O artigo aborda a necessidade de revisão do Enunciado 231 da súmula do Superior Tribunal de Justiça, que impede a redução da pena abaixo do mínimo legal, mesmo diante de circunstâncias atenuantes.
O texto discute a audiência pública realizada para debater essa questão, destacando que tal enunciado contraria o princípio da individualização da pena, expresso na Constituição Federal. O autor Rômulo de Andrade Moreira menciona a posição de juristas como Cezar Roberto Bitencourt e Paulo de Souza Queiroz, que argumentam que o artigo 65 do Código Penal garante a aplicação de atenuantes independentemente do limite mínimo. A crítica se estende à interpretação que não considera as particularidades do caso concreto e promove uma aplicação excessiva da legalidade que favorece o Estado em detrimento dos direitos do réu.
O artigo também cita o princípio do favor rei, que deve ser observado para não aumentar penas além do máximo legal e menciona a importância do Enunciado 545, que afirma a obrigatoriedade da atenuação em casos de confissão.

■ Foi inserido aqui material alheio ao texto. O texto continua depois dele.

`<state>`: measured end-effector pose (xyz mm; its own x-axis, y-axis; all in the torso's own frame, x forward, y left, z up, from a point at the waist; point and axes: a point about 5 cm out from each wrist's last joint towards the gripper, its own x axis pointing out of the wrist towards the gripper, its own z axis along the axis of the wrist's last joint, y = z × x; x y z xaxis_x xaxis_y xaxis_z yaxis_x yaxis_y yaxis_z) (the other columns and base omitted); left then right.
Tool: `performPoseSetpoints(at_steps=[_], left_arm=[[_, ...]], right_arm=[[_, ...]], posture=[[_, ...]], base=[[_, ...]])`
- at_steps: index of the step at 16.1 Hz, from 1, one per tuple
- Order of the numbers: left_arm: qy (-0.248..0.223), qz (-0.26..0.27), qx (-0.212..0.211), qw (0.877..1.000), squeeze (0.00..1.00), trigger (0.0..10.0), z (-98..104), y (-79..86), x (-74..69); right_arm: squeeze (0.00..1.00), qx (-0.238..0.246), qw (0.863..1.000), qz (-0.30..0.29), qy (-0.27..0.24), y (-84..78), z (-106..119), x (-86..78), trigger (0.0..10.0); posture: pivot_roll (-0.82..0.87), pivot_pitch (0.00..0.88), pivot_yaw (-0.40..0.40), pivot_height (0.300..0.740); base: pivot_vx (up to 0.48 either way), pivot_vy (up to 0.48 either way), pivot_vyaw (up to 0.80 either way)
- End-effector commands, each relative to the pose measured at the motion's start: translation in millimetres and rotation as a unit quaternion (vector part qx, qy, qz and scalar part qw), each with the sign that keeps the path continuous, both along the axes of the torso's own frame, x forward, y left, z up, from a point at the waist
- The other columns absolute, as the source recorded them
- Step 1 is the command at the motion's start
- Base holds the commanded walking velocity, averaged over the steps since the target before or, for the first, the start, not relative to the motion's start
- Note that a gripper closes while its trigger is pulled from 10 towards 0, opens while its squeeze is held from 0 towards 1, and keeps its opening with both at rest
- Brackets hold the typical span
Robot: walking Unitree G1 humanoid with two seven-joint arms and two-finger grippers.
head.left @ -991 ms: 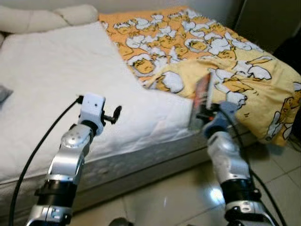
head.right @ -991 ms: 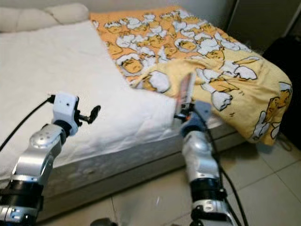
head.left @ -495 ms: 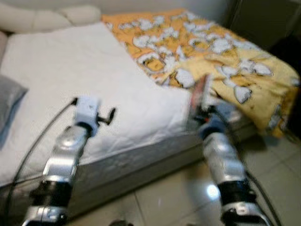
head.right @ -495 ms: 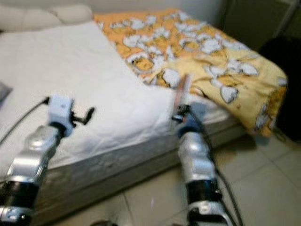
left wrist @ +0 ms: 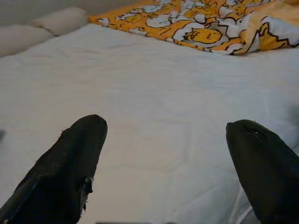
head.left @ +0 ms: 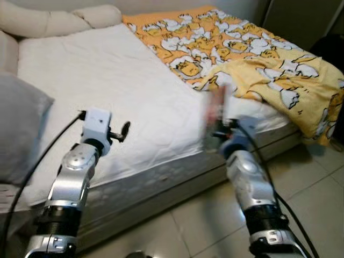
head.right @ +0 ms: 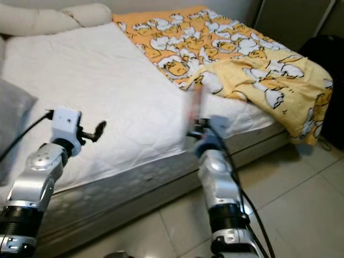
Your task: Clean up the room
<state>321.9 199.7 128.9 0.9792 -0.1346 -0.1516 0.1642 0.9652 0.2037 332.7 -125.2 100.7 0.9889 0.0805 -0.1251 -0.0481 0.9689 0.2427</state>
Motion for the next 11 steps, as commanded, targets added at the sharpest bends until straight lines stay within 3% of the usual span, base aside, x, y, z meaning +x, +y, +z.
performPoseSetpoints(at_steps=[1,2,7,10,11], left_arm=[[-0.009,-0.004,0.0,1.0,0.0,10.0,2,-5.8,2.0],[-0.011,-0.003,-0.002,1.0,0.0,10.0,3,-8.3,2.5],[-0.036,0.002,-0.021,0.999,0.0,10.0,10,-9.7,2.8],[-0.037,0.009,-0.017,0.999,0.0,10.0,10,-8.0,3.0],[-0.037,0.009,-0.016,0.999,0.0,10.0,10,-8.1,3.0]], right_arm=[[0.0,-0.016,1.0,-0.007,-0.013,-9.6,10,3.6,10.0],[0.0,-0.037,0.999,0.001,-0.003,-10.4,10,5.5,10.0],[0.0,-0.046,0.999,0.009,-0.018,-18.4,15,6.5,10.0],[0.0,-0.046,0.998,0.037,-0.034,-8.6,21,6.1,10.0],[0.0,-0.047,0.997,0.042,-0.037,-6.5,22,5.9,10.0]], posture=[[0.03,0.0,0.008,0.74],[0.03,0.0,0.007,0.74],[0.03,0.0,0.007,0.74],[0.03,0.0,0.007,0.74],[0.03,0.0,0.008,0.74]], base=[[0.0,0.0,0.0],[0.0,0.0,0.0],[0.052,0.0,0.0],[0.273,0.0,0.0],[0.274,0.0,0.76]])
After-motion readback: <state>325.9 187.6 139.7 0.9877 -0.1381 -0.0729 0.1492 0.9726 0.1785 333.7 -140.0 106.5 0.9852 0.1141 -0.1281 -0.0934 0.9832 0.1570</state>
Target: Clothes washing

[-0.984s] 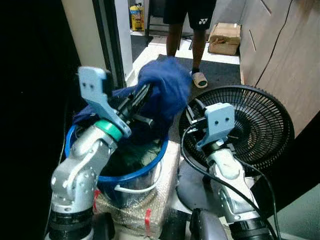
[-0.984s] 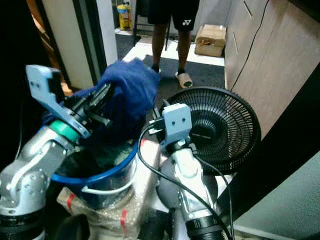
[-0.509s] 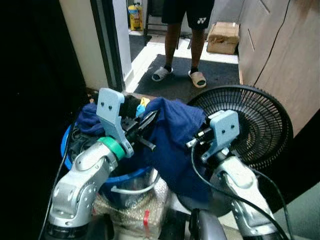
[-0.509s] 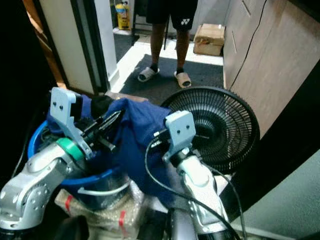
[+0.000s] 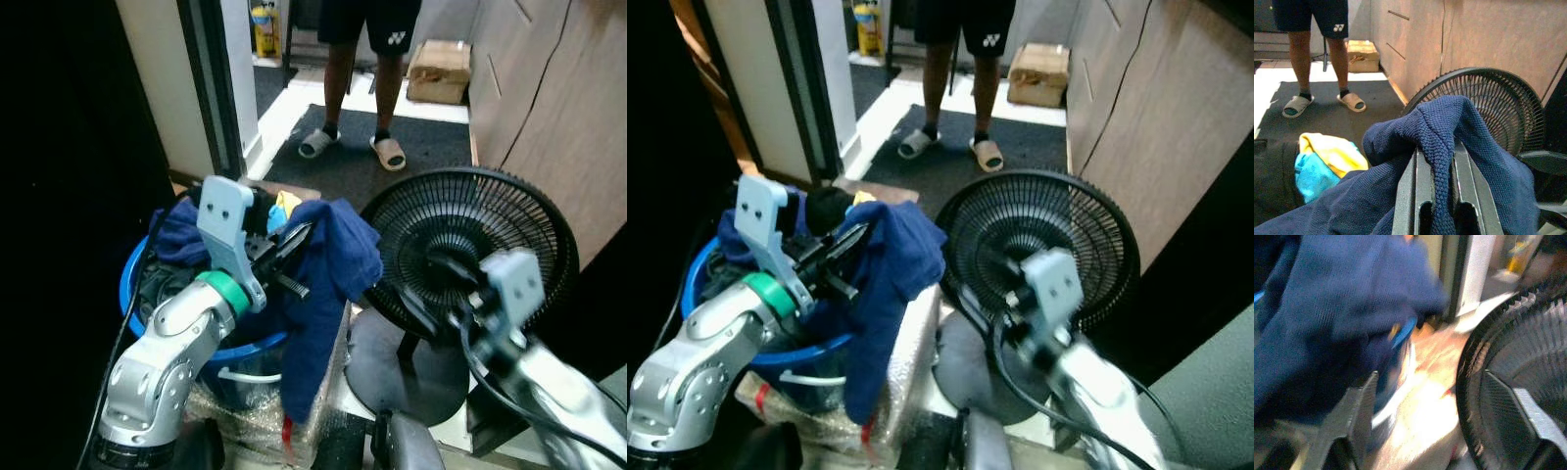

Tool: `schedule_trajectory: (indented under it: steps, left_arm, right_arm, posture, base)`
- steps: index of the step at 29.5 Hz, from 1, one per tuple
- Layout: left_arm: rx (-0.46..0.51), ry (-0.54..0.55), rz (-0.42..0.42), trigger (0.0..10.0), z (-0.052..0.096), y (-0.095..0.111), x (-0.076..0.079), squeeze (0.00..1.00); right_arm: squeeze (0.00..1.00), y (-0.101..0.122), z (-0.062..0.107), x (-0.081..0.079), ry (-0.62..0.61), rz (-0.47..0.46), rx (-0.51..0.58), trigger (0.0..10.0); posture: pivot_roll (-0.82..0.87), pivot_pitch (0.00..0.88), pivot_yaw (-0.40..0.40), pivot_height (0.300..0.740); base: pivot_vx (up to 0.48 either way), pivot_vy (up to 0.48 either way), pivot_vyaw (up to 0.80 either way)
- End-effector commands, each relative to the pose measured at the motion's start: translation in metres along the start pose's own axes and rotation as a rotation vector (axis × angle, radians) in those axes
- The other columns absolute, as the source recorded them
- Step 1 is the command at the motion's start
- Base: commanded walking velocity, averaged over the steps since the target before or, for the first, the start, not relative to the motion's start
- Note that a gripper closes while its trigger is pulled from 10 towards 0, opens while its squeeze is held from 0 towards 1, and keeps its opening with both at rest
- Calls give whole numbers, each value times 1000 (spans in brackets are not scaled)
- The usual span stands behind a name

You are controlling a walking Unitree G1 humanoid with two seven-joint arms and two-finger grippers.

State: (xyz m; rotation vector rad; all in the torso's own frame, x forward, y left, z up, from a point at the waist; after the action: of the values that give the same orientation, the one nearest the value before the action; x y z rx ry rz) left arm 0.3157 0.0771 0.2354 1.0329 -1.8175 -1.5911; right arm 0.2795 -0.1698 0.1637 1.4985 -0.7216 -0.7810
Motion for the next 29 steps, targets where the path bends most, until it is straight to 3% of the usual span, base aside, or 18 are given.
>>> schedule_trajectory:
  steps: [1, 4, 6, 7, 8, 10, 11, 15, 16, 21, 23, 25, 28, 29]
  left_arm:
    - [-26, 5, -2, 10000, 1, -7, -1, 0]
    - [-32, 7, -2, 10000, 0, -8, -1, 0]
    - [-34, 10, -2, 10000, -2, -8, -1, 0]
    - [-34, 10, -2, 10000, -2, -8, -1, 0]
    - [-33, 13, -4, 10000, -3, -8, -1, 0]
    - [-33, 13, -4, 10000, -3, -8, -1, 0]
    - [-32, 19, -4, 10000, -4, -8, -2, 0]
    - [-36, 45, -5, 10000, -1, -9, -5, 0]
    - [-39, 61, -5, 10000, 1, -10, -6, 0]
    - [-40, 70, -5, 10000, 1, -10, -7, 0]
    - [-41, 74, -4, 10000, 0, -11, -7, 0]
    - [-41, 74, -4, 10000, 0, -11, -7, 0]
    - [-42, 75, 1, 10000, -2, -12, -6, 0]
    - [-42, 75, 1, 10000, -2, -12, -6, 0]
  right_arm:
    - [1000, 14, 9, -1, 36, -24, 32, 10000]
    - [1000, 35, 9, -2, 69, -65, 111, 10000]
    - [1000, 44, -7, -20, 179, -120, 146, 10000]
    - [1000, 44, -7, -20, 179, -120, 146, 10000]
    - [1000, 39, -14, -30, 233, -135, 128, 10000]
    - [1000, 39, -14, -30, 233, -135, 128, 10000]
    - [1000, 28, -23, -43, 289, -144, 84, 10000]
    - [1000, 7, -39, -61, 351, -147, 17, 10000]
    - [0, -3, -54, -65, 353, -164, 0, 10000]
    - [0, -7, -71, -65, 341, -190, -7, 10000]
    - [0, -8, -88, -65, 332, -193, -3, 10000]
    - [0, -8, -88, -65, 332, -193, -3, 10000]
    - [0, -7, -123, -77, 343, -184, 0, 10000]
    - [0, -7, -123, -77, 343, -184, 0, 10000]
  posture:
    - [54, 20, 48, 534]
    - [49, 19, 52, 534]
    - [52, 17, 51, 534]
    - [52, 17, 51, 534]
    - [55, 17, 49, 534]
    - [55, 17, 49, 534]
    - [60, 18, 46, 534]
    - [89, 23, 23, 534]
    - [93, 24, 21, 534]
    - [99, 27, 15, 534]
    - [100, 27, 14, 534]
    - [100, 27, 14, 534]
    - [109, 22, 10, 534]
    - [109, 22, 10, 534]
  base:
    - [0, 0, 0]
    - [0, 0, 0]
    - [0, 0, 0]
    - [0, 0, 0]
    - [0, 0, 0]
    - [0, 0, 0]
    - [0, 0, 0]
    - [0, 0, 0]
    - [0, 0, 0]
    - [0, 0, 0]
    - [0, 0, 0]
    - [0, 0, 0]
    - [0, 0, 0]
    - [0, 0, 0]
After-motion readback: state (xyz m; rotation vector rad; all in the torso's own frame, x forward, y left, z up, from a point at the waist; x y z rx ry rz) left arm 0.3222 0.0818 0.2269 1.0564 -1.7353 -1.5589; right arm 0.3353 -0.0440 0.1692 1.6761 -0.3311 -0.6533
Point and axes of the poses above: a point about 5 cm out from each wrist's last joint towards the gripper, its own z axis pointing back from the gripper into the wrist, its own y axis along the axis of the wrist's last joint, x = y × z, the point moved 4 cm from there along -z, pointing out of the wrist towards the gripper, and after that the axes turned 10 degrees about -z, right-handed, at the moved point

Por fim, conclui-se que uma revisão da súmula 231 é urgente, à luz dos princípios constitucionais e da legislação vigente, para garantir uma aplicação equitativa da justiça penal.
Tópicos do artigo
Principais pontos desenvolvidos no texto original
Principais tópicos abordados no artigo "O enunciado 231 da súmula do superior tribunal de justiça deve ser revisto" por Rômulo de Andrade Moreira.
- Audiência pública do STJ: Debate realizado em 17 de maio para revisão do Enunciado 231, com manifestações a favor e contra a alteração da jurisprudência.

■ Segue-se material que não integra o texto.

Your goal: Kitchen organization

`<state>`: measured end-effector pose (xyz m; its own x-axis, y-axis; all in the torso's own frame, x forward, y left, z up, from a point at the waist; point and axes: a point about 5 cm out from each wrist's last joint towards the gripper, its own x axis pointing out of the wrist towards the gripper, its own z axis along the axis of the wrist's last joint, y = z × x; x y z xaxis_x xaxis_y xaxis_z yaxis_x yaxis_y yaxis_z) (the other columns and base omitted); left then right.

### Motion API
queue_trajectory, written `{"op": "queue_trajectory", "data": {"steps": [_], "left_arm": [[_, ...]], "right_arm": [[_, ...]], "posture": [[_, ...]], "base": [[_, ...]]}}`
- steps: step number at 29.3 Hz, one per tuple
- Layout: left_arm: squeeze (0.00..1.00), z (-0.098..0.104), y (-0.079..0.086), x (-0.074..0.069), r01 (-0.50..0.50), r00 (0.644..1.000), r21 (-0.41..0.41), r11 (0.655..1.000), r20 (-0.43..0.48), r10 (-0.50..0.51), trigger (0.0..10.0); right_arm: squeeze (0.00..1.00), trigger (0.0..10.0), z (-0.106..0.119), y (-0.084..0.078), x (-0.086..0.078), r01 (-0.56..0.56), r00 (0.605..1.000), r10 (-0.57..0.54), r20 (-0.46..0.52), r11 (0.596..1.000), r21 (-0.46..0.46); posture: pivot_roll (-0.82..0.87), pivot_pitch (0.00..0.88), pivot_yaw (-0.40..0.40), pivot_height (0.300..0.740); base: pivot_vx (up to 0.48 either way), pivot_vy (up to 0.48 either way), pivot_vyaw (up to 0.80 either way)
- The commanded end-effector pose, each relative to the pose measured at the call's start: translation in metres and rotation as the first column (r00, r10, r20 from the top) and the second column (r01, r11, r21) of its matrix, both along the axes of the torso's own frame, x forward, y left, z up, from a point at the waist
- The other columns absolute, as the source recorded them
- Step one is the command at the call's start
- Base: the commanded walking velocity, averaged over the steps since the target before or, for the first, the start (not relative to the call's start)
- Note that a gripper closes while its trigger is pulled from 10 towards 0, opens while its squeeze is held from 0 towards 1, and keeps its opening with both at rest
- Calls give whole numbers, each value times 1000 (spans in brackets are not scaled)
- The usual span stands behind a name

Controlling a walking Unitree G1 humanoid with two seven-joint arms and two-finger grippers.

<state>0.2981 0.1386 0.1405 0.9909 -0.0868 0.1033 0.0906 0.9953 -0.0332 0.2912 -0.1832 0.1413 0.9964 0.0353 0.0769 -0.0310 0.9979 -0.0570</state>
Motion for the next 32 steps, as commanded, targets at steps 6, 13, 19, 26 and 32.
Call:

- Princípio da individualização da pena: Crítica ao Enunciado 231, que fere o artigo 5º, XLVI da Constituição, ao impedir a redução da pena abaixo do mínimo legal mesmo considerando circunstâncias atenuantes.
- Redação do artigo 65 do Código Penal: Análise que destaca que as circunstâncias atenuantes devem sempre ser aplicadas e não condicionadas a limites mínimos legais.
- Posição de juristas: Cezar Roberto Bitencourt e Paulo de Souza Queiroz defendem a possibilidade de aplicar penas aquém do mínimo legal, ressaltando a importância da pena justa e proporcional.
- Princípio do favor rei: Discussão sobre as limitações para a aplicação de agravantes, afirmando a proteção da liberdade do réu como princípio fundamental do direito penal.
- Enunciados do STJ: Reflexão sobre o Enunciado 545, que confirma a necessidade de atenuação de pena em caso de confissão do réu, em contraste com o Enunciado 231.
- Conclusão: Necessidade de superar o Enunciado 231 com base no Enunciado 545, artigo 65 do Código Penal e princípio constitucional da individualização da pena.